Fliegerstaffel 7 was a Swiss Air Force squadron equipped with Hawker Hunter aircraft until 1994. Their home base at the time was the Meiringen Air Base. As a coat of arms, Fliegerstaffel 7 carried a jumping yellow Trout named "Jaqueline" on a dark blue background. The badge itself was an isosceles triangle with a black border that stood on top.

== History ==
In 1925, the unit was founded as 'Fliegerkompanie 7' . The aircraft types Fokker CV and Potez were first used in 1937.
1940 were they replaced by the new Messerschmitt Bf 109, which remained in use until 1947, whereby in 1945 the pilots of the Fliegerkompanie were regrouped into their own unit, Fliegerstaffel 7.
From 1951 to 1973 the Fliegerstaffel 7 used jet aircraft De Havilland D.H. 100 Vampire along with De Havilland D.H. 112 Venom, which were in use from 1963 to 1974. From 1975 to 1983, Fliegerstaffel 7 was equipped with Hawker Hunters at Meiringen.
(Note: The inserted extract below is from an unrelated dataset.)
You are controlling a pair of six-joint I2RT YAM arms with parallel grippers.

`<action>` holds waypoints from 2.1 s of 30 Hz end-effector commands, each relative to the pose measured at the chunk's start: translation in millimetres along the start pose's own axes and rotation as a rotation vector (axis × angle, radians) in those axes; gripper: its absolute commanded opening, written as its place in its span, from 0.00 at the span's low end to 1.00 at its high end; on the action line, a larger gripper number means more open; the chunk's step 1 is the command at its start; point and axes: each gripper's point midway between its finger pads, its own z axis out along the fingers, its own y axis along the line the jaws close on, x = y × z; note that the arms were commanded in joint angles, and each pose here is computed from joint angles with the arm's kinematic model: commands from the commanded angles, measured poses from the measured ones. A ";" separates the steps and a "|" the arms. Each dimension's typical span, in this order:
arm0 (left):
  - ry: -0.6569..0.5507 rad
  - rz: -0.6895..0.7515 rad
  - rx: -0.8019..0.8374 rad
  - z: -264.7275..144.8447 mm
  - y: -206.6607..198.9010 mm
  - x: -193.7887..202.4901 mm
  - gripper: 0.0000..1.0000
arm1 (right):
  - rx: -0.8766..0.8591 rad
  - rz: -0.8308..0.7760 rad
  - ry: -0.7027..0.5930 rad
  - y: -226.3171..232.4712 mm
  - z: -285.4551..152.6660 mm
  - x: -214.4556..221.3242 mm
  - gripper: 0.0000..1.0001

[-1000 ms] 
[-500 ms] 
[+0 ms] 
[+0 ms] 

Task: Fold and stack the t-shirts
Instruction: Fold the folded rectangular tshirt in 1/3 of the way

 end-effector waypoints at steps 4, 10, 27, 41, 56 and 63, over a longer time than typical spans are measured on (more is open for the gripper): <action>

From 1984 to 1991, the squadron had its homebase at Interlaken Airport. On the occasion of 14 years (2 times 7) of Hawker Hunter at the Fliegerstaffel 7 and 75 years of the Swiss Air Force in 1989, the aircraft J-4007 received the a blue and yellow special paint scheme. The aircraft was mostly blue, with yellow wing roots and air inlets and a part at the stern leading to the engine exhaust, which gave the hunters' aerodynamic shape a good effect. Also the auxiliary tanks under the wings received a blue top. Their ground forces unit was Fliegerkompanie 9, whose emblem it carried on the right front fuselage. In the years 1992 and 1993, the squadron operated in the Italian speaking part of Switzerland at their war-time homebase in Ambri-Piotta.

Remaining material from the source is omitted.